Wali Kota Payakumbuh Sidak Kendaraan Dinas demi Tingkatkan Kualitas Pelayanan Publik

Payakumbuh – Wali Kota Payakumbuh, Zulmaeta, melakukan inspeksi mendadak terhadap ratusan kendaraan dinas di lingkungan pemerintah kota pada Senin (11/05/2026). Langkah ini diambil untuk memastikan seluruh aset negara dalam kondisi prima, tertib administrasi, serta digunakan sesuai peruntukan demi mendukung efisiensi pelayanan masyarakat.
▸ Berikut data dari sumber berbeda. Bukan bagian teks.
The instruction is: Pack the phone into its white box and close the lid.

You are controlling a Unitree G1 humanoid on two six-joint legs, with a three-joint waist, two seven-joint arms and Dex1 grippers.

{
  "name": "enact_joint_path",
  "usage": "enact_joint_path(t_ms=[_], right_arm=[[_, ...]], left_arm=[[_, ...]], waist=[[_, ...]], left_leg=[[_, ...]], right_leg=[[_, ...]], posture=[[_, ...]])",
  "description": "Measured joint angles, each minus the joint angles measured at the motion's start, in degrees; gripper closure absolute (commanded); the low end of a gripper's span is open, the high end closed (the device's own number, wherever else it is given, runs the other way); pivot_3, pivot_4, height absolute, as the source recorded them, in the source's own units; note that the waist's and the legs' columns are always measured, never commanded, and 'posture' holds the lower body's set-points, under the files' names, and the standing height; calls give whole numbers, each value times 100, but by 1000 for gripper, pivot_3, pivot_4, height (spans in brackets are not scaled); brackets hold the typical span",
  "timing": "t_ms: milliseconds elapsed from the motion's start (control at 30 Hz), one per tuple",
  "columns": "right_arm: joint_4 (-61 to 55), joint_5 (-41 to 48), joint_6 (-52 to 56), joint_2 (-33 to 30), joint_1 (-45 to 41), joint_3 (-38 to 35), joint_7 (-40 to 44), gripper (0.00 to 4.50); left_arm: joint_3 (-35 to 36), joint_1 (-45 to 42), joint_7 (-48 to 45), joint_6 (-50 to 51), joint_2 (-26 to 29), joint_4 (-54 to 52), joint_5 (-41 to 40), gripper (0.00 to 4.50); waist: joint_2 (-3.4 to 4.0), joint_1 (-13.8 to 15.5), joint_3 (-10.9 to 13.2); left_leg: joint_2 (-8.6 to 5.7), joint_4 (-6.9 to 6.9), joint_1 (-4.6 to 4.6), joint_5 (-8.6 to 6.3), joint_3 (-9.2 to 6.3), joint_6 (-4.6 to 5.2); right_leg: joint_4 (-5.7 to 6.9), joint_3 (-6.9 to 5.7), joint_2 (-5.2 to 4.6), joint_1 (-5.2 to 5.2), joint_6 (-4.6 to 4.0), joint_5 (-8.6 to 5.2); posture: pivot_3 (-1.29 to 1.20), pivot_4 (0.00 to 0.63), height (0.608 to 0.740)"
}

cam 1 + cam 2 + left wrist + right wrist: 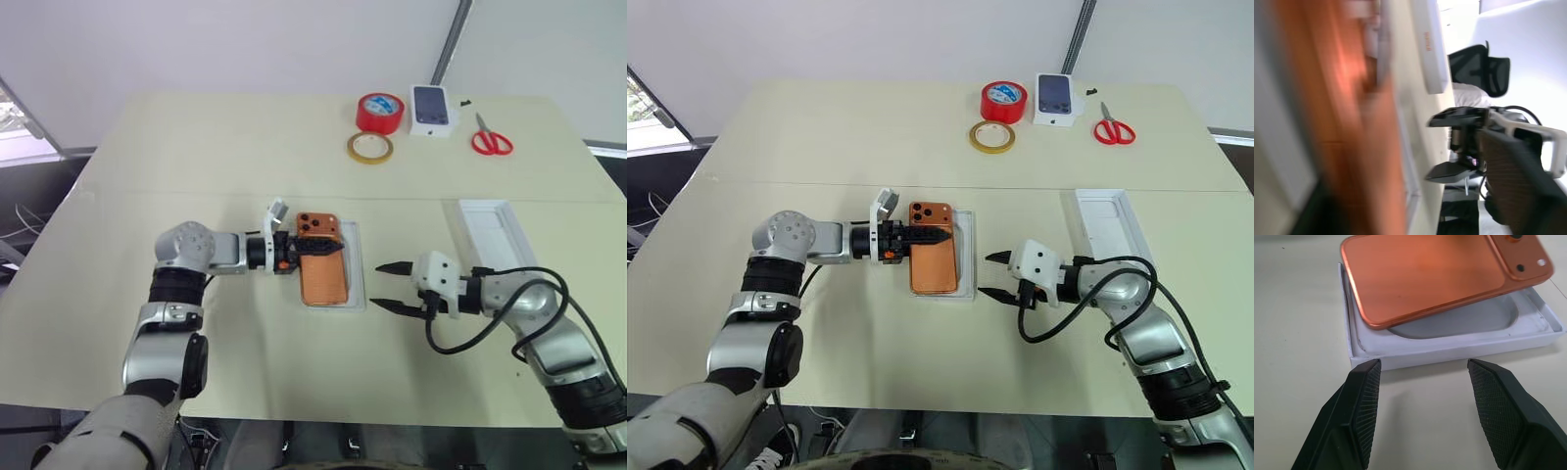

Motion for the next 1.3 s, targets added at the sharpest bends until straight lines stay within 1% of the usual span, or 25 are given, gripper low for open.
enact_joint_path(t_ms=[167,367,467,600,833,933,1000,1133,1300], right_arm=[[12,-93,-33,167,-131,126,-68,1541],[185,-170,-94,303,-283,312,-85,1541],[243,-220,-160,356,-338,370,-90,1541],[297,-267,-205,464,-355,424,-110,1541],[363,-316,-294,460,-356,414,-132,1541],[411,-313,-308,437,-364,371,-133,1541],[412,-314,-312,432,-366,369,-135,1541],[412,-319,-310,435,-369,371,-157,1541],[413,-314,-310,424,-378,370,-156,1541]], left_arm=[[-127,-38,-74,87,111,-45,66,35],[-134,-278,-10,753,113,30,67,35],[-118,-516,-12,996,103,237,64,35],[-152,-601,-48,889,121,370,161,35],[-477,-537,-264,854,341,296,248,35],[-446,-601,-323,763,352,473,293,35],[-515,-602,-350,659,363,408,334,35],[-912,-575,-402,535,353,-82,444,35],[-1177,-397,-738,411,493,-285,456,35]], waist=[[0,-18,0],[0,-1,0],[-1,-3,0],[-1,-30,0],[0,-34,0],[0,-25,0],[0,-25,0],[0,-21,0],[2,-53,-1]], left_leg=[[0,1,1,0,0,0],[0,4,-1,0,0,1],[0,4,-1,0,0,1],[0,4,-1,1,1,0],[0,6,0,2,1,-2],[0,7,0,2,1,-2],[0,8,0,2,1,-2],[0,8,0,2,1,-2],[0,8,1,2,1,-2]], right_leg=[[5,0,1,-2,0,0],[6,0,1,-2,0,0],[9,0,2,-3,0,0],[14,0,3,-6,0,0],[19,0,3,-7,0,0],[19,0,3,-7,0,0],[19,0,3,-6,0,0],[19,1,3,-5,0,0],[22,1,3,-6,0,0]], posture=[[0,150,740],[0,150,740],[0,150,740],[0,150,740],[0,150,740],[0,150,740],[0,150,740],[0,150,740],[0,150,740]])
Dalam apel yang berlangsung di halaman Balai Kota tersebut, Zulmaeta memeriksa 41 unit kendaraan roda empat dan 91 unit kendaraan roda dua milik Sekretariat Daerah, Dinas Komunikasi dan Informatika, serta Badan Keuangan Daerah. Pemeriksaan mencakup aspek fisik, kelayakan mesin, hingga kelengkapan dokumen seperti STNK dan pajak kendaraan.

"Kendaraan dinas merupakan fasilitas negara untuk mendukung pelayanan kepada masyarakat. Seluruh aparatur wajib menjaga, merawat, dan menggunakannya secara bertanggung jawab sesuai peruntukan," tegas Zulmaeta.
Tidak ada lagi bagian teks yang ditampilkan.